TASK DIRECTIONS => The full listing below is to be written out exactly.

——————————

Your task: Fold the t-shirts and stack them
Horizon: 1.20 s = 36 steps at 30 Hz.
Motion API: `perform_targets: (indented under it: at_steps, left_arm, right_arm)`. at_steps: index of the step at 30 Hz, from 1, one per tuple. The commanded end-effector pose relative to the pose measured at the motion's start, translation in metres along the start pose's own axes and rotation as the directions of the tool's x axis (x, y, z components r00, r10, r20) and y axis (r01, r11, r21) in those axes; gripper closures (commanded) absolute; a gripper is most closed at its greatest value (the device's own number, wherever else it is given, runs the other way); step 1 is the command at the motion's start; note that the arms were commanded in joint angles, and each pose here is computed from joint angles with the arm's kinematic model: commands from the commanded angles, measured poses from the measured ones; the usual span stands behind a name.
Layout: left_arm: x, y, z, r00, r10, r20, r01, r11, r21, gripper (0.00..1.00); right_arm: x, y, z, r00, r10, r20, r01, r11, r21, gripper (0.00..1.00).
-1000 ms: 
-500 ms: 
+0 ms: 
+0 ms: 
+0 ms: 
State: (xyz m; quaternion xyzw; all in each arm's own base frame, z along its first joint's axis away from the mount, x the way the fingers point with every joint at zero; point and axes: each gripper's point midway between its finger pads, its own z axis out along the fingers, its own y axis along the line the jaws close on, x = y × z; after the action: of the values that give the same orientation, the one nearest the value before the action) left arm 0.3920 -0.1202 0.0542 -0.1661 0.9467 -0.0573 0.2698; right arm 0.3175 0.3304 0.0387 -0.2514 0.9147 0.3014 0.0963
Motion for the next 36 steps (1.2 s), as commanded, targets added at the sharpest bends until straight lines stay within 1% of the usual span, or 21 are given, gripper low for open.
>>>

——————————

TASK SOLUTION =>
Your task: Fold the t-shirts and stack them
Horizon: 1.20 s = 36 steps at 30 Hz.
Motion API: `perform_targets: (indented under it: at_steps, left_arm, right_arm)`. at_steps: index of the step at 30 Hz, from 1, one per tuple. The commanded end-effector pose relative to the pose measured at the motion's start, translation in metres along the start pose's own axes and rotation as the directions of the tool's x axis (x, y, z components r00, r10, r20) and y axis (r01, r11, r21) in those axes; gripper closures (commanded) absolute; a gripper is most closed at its greatest value (the device's own number, wherever else it is given, runs the other way); step 1 is the command at the motion's start; note that the arms were commanded in joint angles, and each pose here is computed from joint angles with the arm's kinematic model: commands from the commanded angles, measured poses from the measured ones; the usual span stands behind a name.
Layout: left_arm: x, y, z, r00, r10, r20, r01, r11, r21, gripper (0.00..1.00); right_arm: x, y, z, r00, r10, r20, r01, r11, r21, gripper (0.00..1.00).
-1000 ms: 
-500 ms: 
+0 ms: 
+0 ms: 
+0 ms: 
State: (xyz m; quaternion xyzw; all in each arm's own base frame, z along its first joint's axis away from the mount, x the way the fingers point with every joint at zero; point and axes: each gripper's point midway between its finger pads, its own z axis out along the fingers, its own y axis along the line the jaws close on, x = y × z; after the action: of the values that give the same orientation, the one nearest the value before the action) left arm 0.3920 -0.1202 0.0542 -0.1661 0.9467 -0.0573 0.2698; right arm 0.3175 0.3304 0.0387 -0.2514 0.9147 0.3014 0.0963
Motion for the next 36 steps (1.2 s), as commanded, targets added at the sharpest bends until straight lines stay within 1% of the usual span, or 21 are given, gripper low for open.
>>>

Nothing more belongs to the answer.